Study reveals proteins that enable SINEUPs to increase protein production

Scientists from an international group led by the RIKEN Center for Integrative Medical Sciences and Yokohama City University have discovered that a pair of proteins play a key role in allowing an important type of functional non-coding RNA, known as SINEUPs, to act to promote their target messenger RNA.

SINEUPs are a recently discovered type of RNA that work specifically to amplify the production of proteins by messenger RNAs, and hence could be important for developing therapeutics for diseases where a certain protein is insufficiently synthesized.

While it was once believed that DNA was simply transcribed into RNA which was then translated into proteins, it is now known that RNA plays a more complex role. While nearly all DNA is transcribed into RNA, it turns out that only 30% of RNA is translated into proteins.

The remaining 70% play roles such as enhancing gene expression, epigenetic regulation, and--in the case of SINEUPs--up-regulating the production of proteins by target RNA.

The current research, published in Nucleic Acids Research, looks at a certain type of non-coding RNA, known as SINEUPs. These are essentially "genetic parasites" that have incorporated themselves as repeating elements within the genome. Though it is understood that they function to amplify the activity of the messenger RNAs that they are associated with, the mechanism behind this activity remained a mystery.

We wanted to figure out the mechanism for the action of SINEUPs. Understanding how these RNAs work would be a tremendous breakthrough because there are a number of diseases caused by a failure of genes to create sufficient quantities of a certain protein, and knowing how SINEUPs function could provide us with a way to remedy this."

Hazuki Takahashi, Study Corresponding Author, Center for Integrative Medical Sciences, RIKEN

The group did have clues from their previous research. They had noted that the SINEUPs only affected the action of their target messenger RNA when they had been transported, together with the messenger RNA, out of the cell nucleus and into the cytosol where the protein production takes place.

Through a series of experiments involving both natural SINEUPs and artificial SINEUPs fitted with a fluorescent protein to allow the team to examine their movements, they discovered that a pair of RNA binding proteins, called PTBP1 and HNRNPK, interact with the SINEUPs both to allow their transport and to make it possible for them to act upon the messenger RNA.

These two proteins are quite interesting as they have been found to work together in a variety of biological functions such as maintaining the pluripotency of cells. They are also biologically very important, as it has been shown that knocking out the HNRNPK gene in mice is lethal embryonically.

According to Piero Carninci of the RIKEN Center for Integrative Medical Sciences, the leader of the research group, "We are very pleased to have discovered the role of these binding proteins in the activities of SINEUPs. Because of the ability of SINEUPs specifically to modulate the translation of targeted mRNAs as needed, they are ideal for future therapies in humans were increasing the level of a specific protein could have a therapeutic effect.

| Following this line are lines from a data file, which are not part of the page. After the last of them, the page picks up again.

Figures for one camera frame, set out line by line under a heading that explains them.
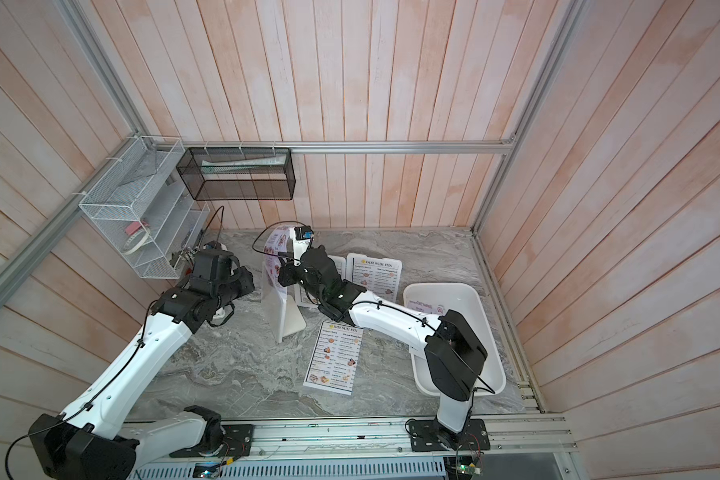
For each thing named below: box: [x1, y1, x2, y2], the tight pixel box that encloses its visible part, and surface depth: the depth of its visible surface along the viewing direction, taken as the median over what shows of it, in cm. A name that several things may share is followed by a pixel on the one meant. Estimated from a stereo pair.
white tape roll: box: [122, 228, 150, 255], surface depth 81 cm
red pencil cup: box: [175, 248, 195, 288], surface depth 92 cm
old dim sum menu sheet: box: [303, 321, 364, 396], surface depth 89 cm
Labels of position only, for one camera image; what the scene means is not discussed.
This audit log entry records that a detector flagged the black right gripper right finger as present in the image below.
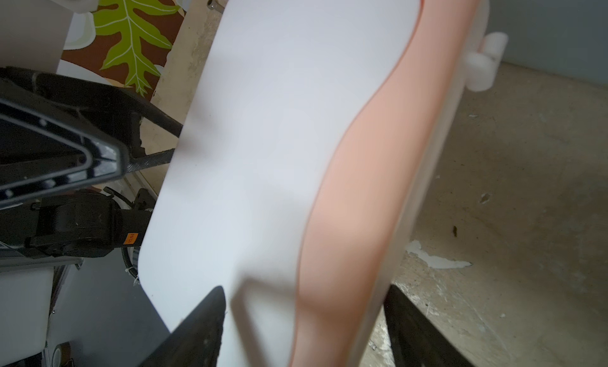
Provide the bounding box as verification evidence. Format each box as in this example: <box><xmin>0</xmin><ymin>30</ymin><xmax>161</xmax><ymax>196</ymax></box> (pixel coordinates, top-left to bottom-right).
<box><xmin>383</xmin><ymin>285</ymin><xmax>473</xmax><ymax>367</ymax></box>

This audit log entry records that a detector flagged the metal bolt on table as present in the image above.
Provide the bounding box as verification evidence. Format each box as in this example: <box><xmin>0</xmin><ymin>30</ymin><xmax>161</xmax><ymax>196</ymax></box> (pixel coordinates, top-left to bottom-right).
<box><xmin>207</xmin><ymin>0</ymin><xmax>225</xmax><ymax>14</ymax></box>

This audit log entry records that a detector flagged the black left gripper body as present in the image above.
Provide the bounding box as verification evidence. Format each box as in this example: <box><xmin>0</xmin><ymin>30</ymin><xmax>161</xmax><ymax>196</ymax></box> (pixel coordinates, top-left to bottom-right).
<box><xmin>1</xmin><ymin>188</ymin><xmax>152</xmax><ymax>259</ymax></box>

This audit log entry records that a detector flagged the white and salmon first aid box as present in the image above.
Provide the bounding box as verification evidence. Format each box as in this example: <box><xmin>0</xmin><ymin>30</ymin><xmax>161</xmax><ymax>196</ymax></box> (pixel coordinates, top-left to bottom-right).
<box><xmin>139</xmin><ymin>0</ymin><xmax>508</xmax><ymax>366</ymax></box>

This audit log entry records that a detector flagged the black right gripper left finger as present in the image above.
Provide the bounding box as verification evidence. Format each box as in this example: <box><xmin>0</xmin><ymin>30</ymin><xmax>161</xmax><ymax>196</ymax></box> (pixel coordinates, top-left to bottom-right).
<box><xmin>140</xmin><ymin>286</ymin><xmax>226</xmax><ymax>367</ymax></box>

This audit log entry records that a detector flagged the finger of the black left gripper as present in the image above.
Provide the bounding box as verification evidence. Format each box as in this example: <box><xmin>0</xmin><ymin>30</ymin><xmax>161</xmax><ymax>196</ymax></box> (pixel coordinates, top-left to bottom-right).
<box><xmin>1</xmin><ymin>80</ymin><xmax>128</xmax><ymax>208</ymax></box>

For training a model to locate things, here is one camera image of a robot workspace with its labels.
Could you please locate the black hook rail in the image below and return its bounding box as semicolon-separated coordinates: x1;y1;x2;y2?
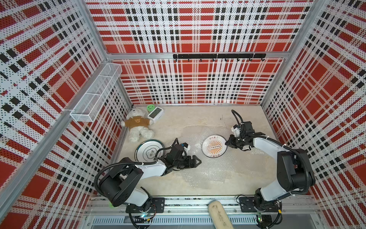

"There are hundreds of diseases that would benefit from SINEUPs treatments, caused by a deficiency of one functional copy of a gene: these diseases are known with the general terms of haploinsufficiencies. In addition, SINEUPs have the potential to enhance currently limited antibody drug production. Understanding the mechanism of SINEUPs and other functional long non-coding RNA mechanism is a very important first step for future applications of these RNAs for improving human health."